This Video is Not Available in Your Country Due to Copyright Restrictions (Canada)

The Internet has become the centre of activity between Copyright Offenders and Copyright Defenders, and every shade in between. The unfortunate truth is that it has carried over into the real world in very negative ways. I would like to address a couple of confusing, difficult, and unnecessary challenges facing the industry, consumers, and regulators.

I initially wanted to be more eloquent, but I will instead get right to the point. International copyright barriers on an open international telecommunications network disenfranchise corporate consumers and cripple public domain works with the same rights management. My example was a second copy of "Ringtone" by Wierd Al Yankovic which I cannot describe because I cannot access that is LISTED on YuTue while I am signed into my account. There is no way to buy into American access from Canada. I now have at least one problem with Wierd Al, and his record company (Sony Music, through Volcano Records) that likely insisted on the limit. I was troubled by this, because I supported his "Atlantic Records Sucks" campaign out of support for artists that were slighted and blacklisted by Warner Music Group.

I guess this means I'll have to spend more time (and less money) with my liberated peers at CCMixter and other Public Domain/Creative Commons web entities.

My other recent confusion has been surrounding PBS and their use of Saturday Night Fever and other corporate disco tracks as a program/fundraising element. Turns out that PBS does not work in the public domain or for public interest, they are another corporate entity with a slightly different revenue source. That made me confused, but I still enjoy PBS through WNED 94.5FM when I haven't brought any music with me.

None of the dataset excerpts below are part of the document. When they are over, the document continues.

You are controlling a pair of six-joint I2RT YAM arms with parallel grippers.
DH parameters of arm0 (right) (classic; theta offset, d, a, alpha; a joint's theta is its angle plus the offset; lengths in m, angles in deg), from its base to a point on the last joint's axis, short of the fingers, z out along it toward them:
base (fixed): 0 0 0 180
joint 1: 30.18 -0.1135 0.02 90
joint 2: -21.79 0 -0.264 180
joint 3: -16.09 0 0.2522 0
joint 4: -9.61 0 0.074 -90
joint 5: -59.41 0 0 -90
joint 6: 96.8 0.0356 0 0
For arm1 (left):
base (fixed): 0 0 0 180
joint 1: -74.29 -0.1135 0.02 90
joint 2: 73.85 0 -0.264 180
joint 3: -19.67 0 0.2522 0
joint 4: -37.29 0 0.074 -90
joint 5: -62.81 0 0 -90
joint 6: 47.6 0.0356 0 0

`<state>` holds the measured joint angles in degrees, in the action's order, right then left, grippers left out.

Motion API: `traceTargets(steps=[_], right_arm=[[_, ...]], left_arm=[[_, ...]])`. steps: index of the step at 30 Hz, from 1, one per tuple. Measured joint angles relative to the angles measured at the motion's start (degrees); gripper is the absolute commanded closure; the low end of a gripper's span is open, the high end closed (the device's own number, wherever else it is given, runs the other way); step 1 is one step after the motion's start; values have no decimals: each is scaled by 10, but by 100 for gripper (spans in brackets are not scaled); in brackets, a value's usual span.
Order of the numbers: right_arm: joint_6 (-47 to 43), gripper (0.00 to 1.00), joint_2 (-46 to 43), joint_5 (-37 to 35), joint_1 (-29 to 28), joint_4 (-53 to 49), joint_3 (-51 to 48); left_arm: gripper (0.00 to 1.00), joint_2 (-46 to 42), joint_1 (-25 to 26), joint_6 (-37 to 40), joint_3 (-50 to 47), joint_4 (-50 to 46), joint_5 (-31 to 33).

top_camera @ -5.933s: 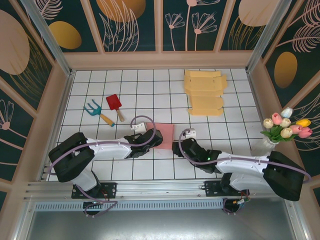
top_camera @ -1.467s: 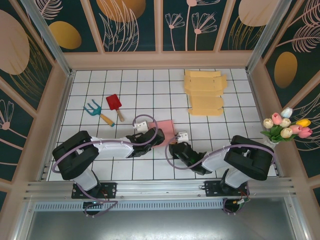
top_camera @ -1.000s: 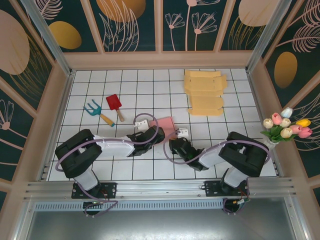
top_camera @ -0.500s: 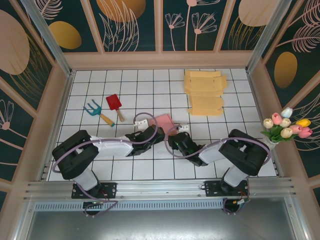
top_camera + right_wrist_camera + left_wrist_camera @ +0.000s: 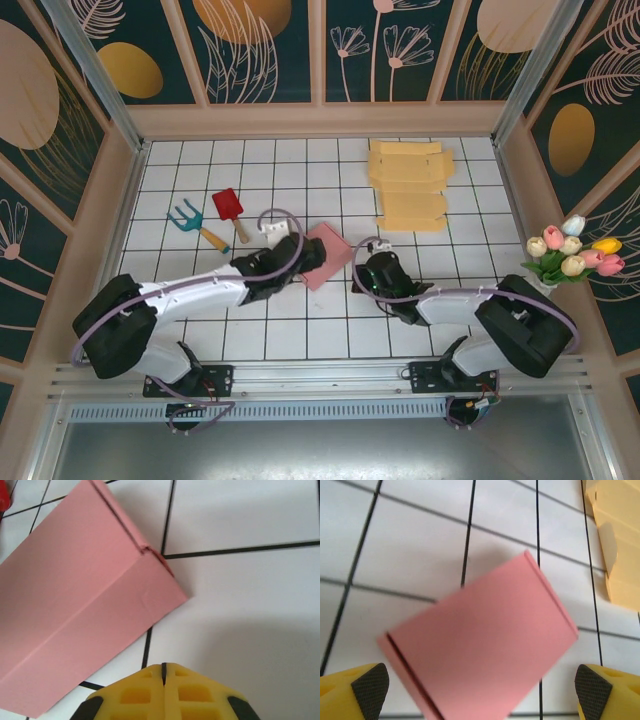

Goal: Fold the paper box

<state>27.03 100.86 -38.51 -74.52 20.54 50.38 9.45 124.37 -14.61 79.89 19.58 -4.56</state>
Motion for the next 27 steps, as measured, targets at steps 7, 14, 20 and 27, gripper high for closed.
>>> traceTargets(steps=[7,14,20,27], right_arm=[[-1,100,11,78,66,-29,22],[-1,100,76,139,108,-26,57],[-2,100,126,175,123,-8,84],[-3,100,167,196,124,7,119]], left_arm=[[2,87,-110,140,73,41,-55],[1,198,-125,220,130,74,-111],[6,221,-127,235,126,125,-187],[8,254,-125,231,105,190,-273]])
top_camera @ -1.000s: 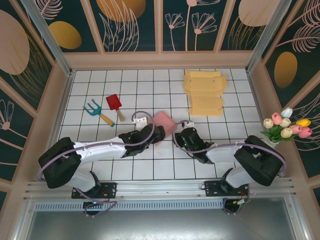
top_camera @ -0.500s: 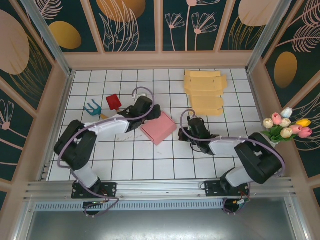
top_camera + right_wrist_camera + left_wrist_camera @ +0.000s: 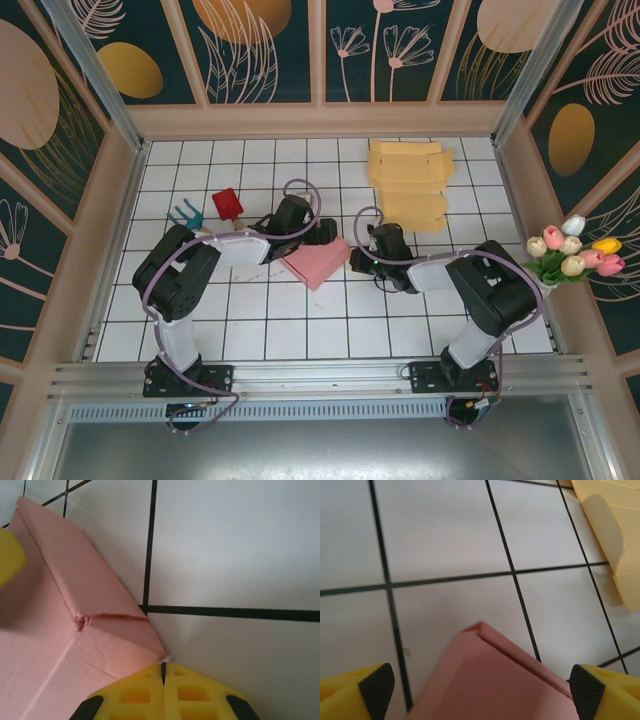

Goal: Fold the paper box

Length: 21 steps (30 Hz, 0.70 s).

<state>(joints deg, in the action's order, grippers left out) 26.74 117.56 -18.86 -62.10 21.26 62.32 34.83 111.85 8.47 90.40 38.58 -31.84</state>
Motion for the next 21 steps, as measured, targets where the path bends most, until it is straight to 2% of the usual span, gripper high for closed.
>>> traceTargets(steps=[6,13,21], right_arm=[[0,100,18,8,2,2,17],[1,100,23,28,12,10,18],[-5,100,-3,4,10,-10,8]], left_arm=[[9,13,20,-10,-5,26,-14],[9,13,36,-32,-6,30,15],[5,-8,56,-64,-3,-15,65]])
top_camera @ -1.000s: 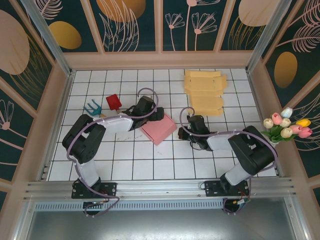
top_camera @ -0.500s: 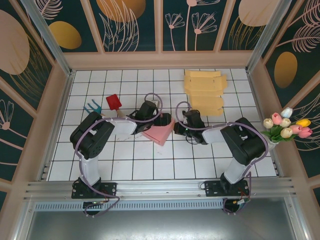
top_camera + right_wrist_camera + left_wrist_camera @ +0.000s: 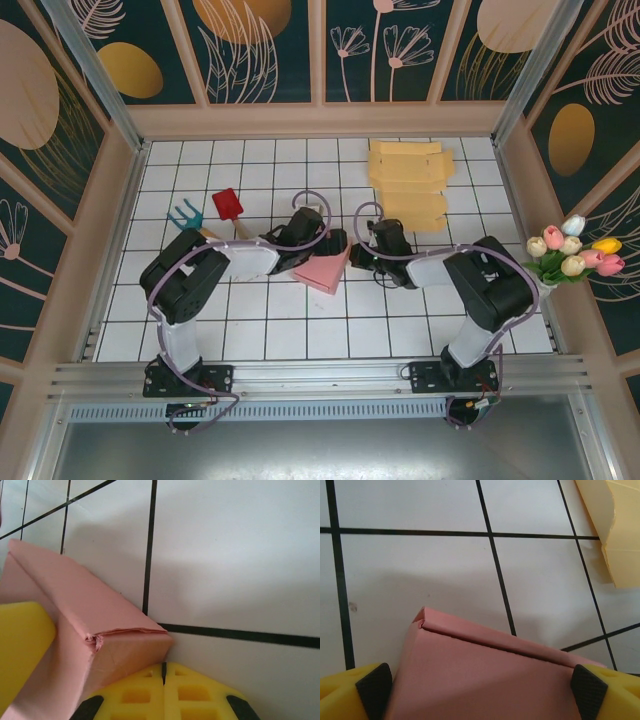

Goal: Fold the paper box

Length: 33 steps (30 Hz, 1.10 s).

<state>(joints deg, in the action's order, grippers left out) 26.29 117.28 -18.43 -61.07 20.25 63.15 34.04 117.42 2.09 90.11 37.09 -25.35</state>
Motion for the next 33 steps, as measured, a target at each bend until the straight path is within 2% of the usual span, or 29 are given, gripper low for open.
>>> traceTargets(steps=[3,8,13,17,24,33], right_arm=[[-8,100,-38,-9,-3,-29,-3],[-11,100,-107,-18,-4,-44,-38],[-9,100,-170,-22,-13,-55,-104],[5,100,-201,-19,-53,-51,-146],[39,100,-205,-37,-151,-36,-160],[56,100,-153,-61,-175,-6,-137]], left_arm=[[4,-18,-9,-14,-11,-5,-6],[4,-72,-56,-29,-75,-1,-13],[4,-142,-56,-45,-156,24,-31],[4,-176,-54,-55,-211,46,-49],[4,-207,-45,-73,-263,74,-70],[4,-189,6,-100,-256,103,-80]])
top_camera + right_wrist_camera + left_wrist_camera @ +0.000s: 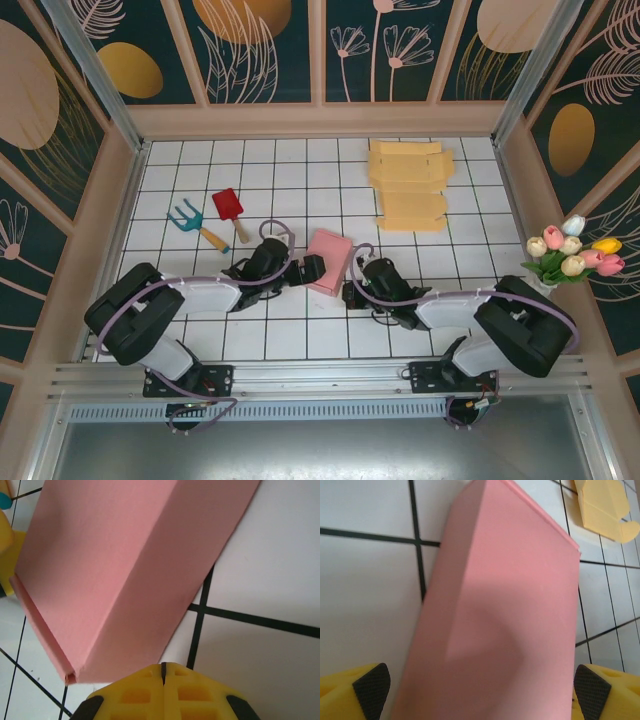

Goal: Fold the paper box

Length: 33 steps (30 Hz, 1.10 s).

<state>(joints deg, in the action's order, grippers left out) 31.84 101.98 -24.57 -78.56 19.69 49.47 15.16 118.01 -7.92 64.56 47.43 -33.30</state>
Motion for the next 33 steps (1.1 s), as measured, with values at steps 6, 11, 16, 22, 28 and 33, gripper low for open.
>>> traceTargets(steps=[6,11,16,22,28,33], right_arm=[[13,100,45,25,-5,62,6],[45,100,71,43,-16,109,5],[74,100,81,25,-35,150,-8],[80,89,38,-41,-42,161,-29],[40,60,-132,-142,-42,77,-43],[-37,25,-200,-188,-36,-8,-18]], left_arm=[[4,15,12,-23,5,15,10],[4,28,5,-49,5,46,30],[3,43,4,-56,26,37,54],[3,44,-18,-57,69,-29,65],[3,-61,-41,-57,57,-111,144],[5,-147,-17,-73,-9,-105,175]])
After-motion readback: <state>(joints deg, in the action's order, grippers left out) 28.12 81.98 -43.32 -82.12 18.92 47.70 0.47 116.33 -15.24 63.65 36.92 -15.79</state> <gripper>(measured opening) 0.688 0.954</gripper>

This brings me to my latest and most pressing concern as a Canadian taxpayer - why are CBC programs not made freely available in a "Canada-Only" Public Domain License. When tax dollars are spent on programming (Private Production Studios), distribution (via OTA, Rogers Cable, Bell Satellite), and all the legal work in between I'm confused about how CBC programming is relevant. They have great web news programming, that is not easily accessible via RSS. gain the news is great on TV, but is surrounded by programming I like but never get directly from CBC - I usually have to wait until it goes into syndication on a station ran by the Rogers Telecom Monopoly through CTV or one of its lacklustre subsidiaries.